I have my own car webpage, am on dozens of automotive forums, and none of them talk about Indy racing very much. The average Joe wants to watch cars that look like his. Indy cars are just more rich mens' toys.
The only city to be famous from Indy cars is Indianapolis, and that's just for a few weeks a year. I dare you, off the top of your head, to name any other city with Indy racing.
[November 7 2010: City council changed its mind and have cancelled the Indy race, citing heavy loses and the millions needed to build a new track, because the old one is the airport runway that will be ripped up for re-development. That's twice I was ahead of the curve.]
Overall this is just another "this will put Edmonton on the map for sure" idea, just like a dozen other "sure fire things" we've all heard of over the years. But you can't buy your way into greatness. Word of mouth can overwhelm any advertising campaign. If Edmonton wants to be seen as a great city, it has to become a great city.
Take Paris. It has a romantic image and people long to go there.
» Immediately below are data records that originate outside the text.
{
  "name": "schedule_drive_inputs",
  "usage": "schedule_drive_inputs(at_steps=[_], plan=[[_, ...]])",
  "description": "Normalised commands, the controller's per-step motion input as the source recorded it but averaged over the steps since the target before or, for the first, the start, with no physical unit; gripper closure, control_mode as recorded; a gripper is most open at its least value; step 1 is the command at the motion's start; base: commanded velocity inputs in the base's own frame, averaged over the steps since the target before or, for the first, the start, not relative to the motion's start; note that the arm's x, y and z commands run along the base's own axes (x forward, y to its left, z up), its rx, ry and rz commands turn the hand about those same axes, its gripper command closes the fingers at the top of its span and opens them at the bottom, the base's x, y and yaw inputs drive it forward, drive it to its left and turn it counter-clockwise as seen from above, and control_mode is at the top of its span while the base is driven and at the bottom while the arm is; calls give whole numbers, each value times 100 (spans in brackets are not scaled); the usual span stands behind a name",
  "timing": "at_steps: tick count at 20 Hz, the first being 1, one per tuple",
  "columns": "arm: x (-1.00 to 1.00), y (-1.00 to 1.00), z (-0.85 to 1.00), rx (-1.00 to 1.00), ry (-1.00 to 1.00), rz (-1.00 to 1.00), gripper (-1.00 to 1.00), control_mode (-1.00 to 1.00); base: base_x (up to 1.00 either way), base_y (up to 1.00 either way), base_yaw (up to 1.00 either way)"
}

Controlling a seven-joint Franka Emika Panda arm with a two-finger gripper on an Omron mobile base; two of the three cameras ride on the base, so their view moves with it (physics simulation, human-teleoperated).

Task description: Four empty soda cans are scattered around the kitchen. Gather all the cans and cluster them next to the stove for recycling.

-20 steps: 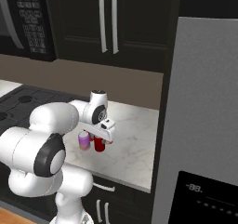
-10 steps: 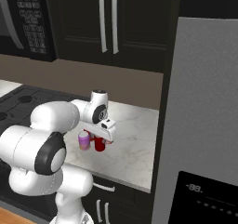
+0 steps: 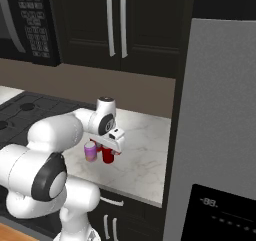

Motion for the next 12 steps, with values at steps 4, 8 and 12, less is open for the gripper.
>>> schedule_drive_inputs(at_steps=[4, 8, 12], plan=[[3, 4, 12, 0, 0, 0, -100, -100, 0, 0, 0], [-5, 6, 35, 0, -4, 0, -100, -100, 0, 0, 0], [-23, 2, 42, 0, -4, 0, -100, -100, 0, 0, 0]])
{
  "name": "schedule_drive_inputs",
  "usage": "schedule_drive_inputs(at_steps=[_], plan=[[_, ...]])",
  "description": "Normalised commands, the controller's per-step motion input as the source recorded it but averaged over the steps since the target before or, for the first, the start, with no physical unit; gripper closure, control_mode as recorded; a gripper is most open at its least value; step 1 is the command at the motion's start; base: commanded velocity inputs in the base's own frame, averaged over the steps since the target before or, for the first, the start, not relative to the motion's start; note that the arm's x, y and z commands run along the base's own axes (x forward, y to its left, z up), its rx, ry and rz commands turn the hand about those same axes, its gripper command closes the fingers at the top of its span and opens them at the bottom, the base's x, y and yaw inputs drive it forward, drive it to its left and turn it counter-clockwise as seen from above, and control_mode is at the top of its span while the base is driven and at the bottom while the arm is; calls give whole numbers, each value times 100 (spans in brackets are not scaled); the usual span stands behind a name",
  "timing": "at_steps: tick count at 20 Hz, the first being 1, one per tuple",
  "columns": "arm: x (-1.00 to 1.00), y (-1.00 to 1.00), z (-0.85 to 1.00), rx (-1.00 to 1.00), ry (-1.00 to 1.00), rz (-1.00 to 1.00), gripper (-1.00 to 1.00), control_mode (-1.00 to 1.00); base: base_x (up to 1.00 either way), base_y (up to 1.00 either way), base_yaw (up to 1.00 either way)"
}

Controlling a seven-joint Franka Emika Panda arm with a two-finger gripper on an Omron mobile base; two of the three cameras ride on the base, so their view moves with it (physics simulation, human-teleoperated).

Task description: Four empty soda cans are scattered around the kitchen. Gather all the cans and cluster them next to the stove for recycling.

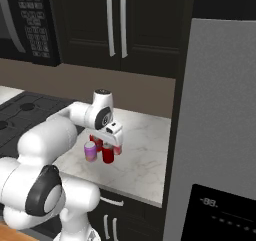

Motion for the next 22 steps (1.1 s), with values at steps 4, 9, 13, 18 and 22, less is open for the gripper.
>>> schedule_drive_inputs(at_steps=[4, 9, 13, 18, 22], plan=[[-42, 0, 32, 0, -9, 5, -100, -100, 0, 0, 0], [-57, 0, 12, 0, -5, 7, -100, -100, 0, 0, 0], [-52, 0, 18, 0, -13, 8, -100, -100, 0, 0, 0], [-49, 2, 20, 0, -12, 6, -100, -100, 0, 0, 0], [-51, 6, 14, -1, -9, 5, -100, -100, 0, 0, 0]])
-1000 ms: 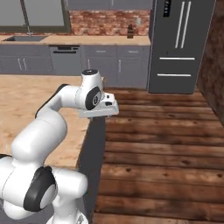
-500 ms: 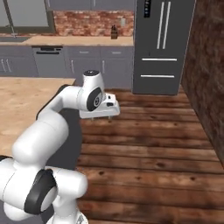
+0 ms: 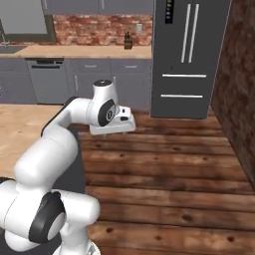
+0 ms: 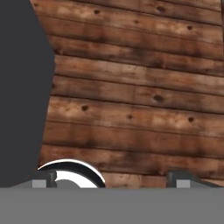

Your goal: Put the corn and mushroom in the pot. Retrieve the spatula and lightly stir the vegetables in the pot.

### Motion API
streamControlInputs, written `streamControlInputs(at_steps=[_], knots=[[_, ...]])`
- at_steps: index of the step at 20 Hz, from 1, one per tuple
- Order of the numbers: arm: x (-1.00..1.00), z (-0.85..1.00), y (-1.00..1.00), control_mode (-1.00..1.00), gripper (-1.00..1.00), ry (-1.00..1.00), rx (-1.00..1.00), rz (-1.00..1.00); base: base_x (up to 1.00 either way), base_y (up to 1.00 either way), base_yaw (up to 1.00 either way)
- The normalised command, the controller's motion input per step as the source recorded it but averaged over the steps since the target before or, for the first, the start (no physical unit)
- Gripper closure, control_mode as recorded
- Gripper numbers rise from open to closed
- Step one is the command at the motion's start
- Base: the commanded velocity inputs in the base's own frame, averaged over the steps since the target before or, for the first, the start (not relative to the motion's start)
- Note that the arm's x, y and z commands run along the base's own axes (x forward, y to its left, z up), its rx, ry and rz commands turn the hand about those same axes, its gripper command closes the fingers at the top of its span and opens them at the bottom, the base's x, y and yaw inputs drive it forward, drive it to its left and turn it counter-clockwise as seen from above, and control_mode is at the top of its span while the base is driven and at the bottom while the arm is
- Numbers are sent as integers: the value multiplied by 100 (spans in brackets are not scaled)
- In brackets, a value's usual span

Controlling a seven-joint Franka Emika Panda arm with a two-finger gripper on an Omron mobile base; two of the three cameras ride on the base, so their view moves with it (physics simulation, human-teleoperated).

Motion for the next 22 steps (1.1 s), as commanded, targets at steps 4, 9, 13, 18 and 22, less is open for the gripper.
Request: streamControlInputs(at_steps=[4, 9, 13, 18, 22], knots=[[0, 0, 0, 100, -100, 0, 0, 0, 100, -18, 0], [0, 0, 0, 100, -100, 0, 0, 0, 98, -24, 0], [0, 0, 0, 100, -100, 0, 0, 0, 97, -26, 0], [0, 0, 0, 100, -100, 0, 0, 0, 98, -25, 2], [0, 0, 0, 100, -100, 0, 0, 0, 94, -21, 10]])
The waiters are rude, the bathrooms atrocious, and traffic a nightmare, and yet they dream of living there. People don't dream of going to Paris because of its' economic development plan.
There are 200 cities in Canada
and 19,000 cities in the USA. How many of them do you want to
visit? And in the whole world there are just few Top Cities, and
Edmonton isn't on the list, and they can't buy their way in.
The best thing for Edmonton to do is try to be the best Edmonton it can be. At least your own people may like you.
Did some of this seem a little
harsh? The truth usually is. The truth is blunt. If a patient
is sick the doctor has no good way to say it. But it's better
to know, rather than saying 'all is well'.
Perhaps saying these things will help me. Maybe it will make me lose. But I'm saying them. They had to be said, and it's about time someone said them. Win or lose they are a good idea for the people of the area.
The people in City Hall should be more than janitors. They need to think of what's best for the people they serve and act on it.
We don't need to pay people to do nothing. We can get nothing for free. It's all about Quality of Life and Human Rights.